§ **WHAT THIS TASK INVOLVES**:
Exactly the lines from the one containing "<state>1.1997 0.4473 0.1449" through the final line of the listing are to be retyped, and nothing more.

########

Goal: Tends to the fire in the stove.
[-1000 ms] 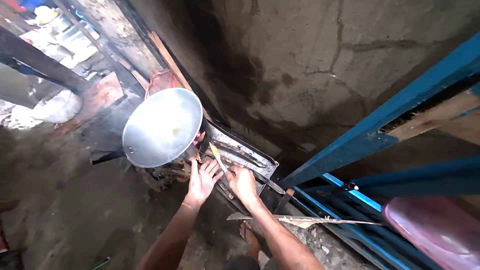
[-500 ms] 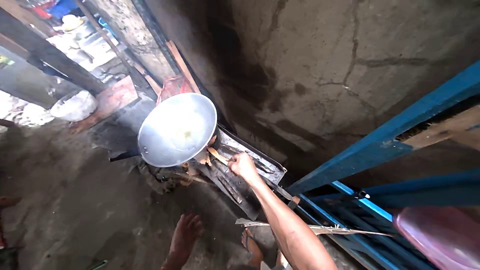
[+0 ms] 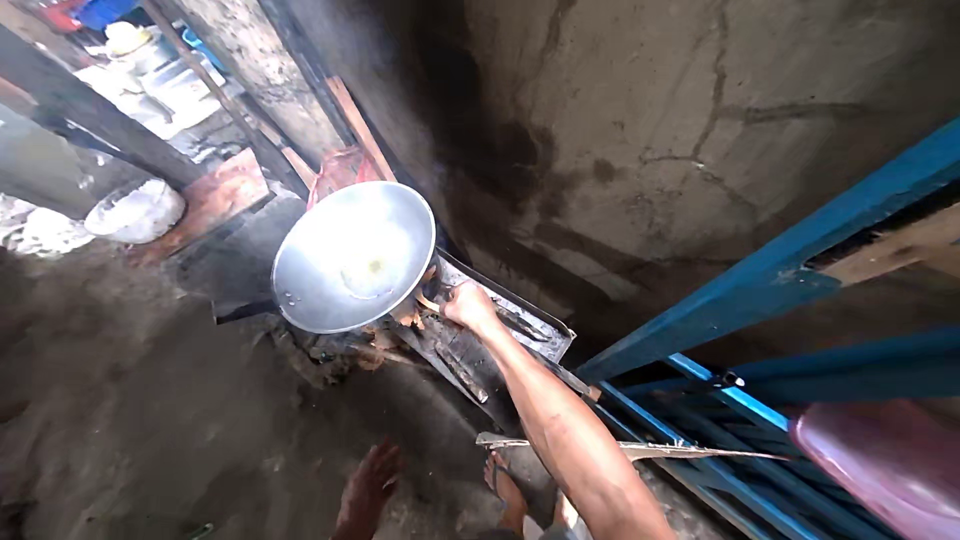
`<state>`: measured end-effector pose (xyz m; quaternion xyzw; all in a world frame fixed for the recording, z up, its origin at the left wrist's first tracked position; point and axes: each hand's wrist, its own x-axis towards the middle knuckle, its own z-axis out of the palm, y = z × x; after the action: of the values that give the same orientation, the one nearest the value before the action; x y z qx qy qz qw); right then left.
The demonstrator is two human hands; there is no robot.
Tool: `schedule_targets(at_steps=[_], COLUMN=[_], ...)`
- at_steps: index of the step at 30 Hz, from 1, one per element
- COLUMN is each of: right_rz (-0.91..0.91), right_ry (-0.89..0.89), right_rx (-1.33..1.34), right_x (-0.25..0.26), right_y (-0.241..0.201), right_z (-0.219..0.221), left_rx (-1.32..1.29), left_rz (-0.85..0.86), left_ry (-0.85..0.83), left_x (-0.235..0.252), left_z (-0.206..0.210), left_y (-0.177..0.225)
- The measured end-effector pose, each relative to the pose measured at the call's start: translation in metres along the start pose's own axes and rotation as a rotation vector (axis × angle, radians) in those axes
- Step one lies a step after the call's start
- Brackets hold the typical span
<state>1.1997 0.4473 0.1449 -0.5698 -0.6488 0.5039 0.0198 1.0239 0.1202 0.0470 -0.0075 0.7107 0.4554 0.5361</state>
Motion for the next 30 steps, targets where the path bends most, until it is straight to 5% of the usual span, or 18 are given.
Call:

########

§ **REPLY TO THE TASK**:
<state>1.1997 0.4473 0.1449 -0.5698 -0.6488 0.5039 0.0198 1.0239 0.1202 0.0470 -0.0075 0.7107 0.4554 0.5361</state>
Motion for the next 30 steps, targets where the path bends most, until it is straight to 5% of the usual span, or 18 are given.
Call:

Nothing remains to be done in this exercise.